-- Your task --
Return the data below exactly, stopping after the line with "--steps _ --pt".

......

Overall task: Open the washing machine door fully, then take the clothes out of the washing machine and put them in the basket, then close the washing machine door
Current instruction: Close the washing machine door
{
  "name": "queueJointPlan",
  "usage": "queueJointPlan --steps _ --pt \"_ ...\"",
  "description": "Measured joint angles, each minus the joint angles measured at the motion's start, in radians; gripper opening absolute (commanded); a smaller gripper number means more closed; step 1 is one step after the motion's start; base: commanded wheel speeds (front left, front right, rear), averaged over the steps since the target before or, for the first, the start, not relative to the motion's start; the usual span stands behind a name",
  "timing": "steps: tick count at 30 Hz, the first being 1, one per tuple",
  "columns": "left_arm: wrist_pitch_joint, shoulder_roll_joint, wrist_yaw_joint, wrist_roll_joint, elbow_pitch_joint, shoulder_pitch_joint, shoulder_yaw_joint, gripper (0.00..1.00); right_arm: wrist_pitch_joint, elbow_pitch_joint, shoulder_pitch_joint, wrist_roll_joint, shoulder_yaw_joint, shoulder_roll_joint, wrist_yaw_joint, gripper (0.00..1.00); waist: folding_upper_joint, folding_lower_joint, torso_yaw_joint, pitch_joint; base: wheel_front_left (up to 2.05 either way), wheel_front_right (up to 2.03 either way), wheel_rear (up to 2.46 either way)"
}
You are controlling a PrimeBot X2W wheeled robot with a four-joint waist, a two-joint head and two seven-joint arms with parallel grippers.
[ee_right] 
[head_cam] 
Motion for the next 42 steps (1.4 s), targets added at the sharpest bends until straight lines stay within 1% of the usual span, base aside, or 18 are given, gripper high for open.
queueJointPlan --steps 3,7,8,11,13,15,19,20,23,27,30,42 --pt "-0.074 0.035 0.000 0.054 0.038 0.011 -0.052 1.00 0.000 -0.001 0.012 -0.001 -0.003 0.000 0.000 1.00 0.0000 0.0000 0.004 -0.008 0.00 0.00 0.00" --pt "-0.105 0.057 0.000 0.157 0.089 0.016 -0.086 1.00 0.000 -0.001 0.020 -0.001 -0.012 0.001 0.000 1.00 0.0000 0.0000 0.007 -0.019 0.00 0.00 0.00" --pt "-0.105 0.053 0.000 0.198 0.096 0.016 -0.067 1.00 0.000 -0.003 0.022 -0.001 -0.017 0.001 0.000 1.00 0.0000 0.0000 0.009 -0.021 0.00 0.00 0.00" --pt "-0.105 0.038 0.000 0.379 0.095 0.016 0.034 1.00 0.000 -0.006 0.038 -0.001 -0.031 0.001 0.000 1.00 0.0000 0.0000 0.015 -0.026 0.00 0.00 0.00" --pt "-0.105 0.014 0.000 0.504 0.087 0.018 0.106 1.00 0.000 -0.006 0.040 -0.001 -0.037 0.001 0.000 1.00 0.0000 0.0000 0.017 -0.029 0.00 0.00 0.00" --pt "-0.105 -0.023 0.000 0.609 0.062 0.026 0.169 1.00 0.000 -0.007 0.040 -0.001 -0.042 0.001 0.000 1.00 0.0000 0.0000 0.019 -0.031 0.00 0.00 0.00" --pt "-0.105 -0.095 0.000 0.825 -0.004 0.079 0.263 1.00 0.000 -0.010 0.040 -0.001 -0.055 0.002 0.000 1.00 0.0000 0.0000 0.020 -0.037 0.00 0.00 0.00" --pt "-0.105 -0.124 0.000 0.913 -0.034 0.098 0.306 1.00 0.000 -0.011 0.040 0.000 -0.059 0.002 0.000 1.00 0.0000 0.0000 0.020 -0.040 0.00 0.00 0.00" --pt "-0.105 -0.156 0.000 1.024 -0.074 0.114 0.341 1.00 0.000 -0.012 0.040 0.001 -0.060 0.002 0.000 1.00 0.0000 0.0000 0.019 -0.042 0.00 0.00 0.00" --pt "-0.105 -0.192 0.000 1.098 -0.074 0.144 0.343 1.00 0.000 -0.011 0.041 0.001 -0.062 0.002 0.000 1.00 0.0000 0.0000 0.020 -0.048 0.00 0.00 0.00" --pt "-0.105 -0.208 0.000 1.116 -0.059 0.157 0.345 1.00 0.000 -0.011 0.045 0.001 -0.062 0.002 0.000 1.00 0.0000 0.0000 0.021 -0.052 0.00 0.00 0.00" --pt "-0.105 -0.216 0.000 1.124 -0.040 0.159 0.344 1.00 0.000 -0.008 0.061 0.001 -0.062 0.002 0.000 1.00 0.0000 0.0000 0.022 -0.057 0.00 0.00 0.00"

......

-- Written answer --
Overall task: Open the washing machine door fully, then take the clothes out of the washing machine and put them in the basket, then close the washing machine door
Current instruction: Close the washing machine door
{
  "name": "queueJointPlan",
  "usage": "queueJointPlan --steps _ --pt \"_ ...\"",

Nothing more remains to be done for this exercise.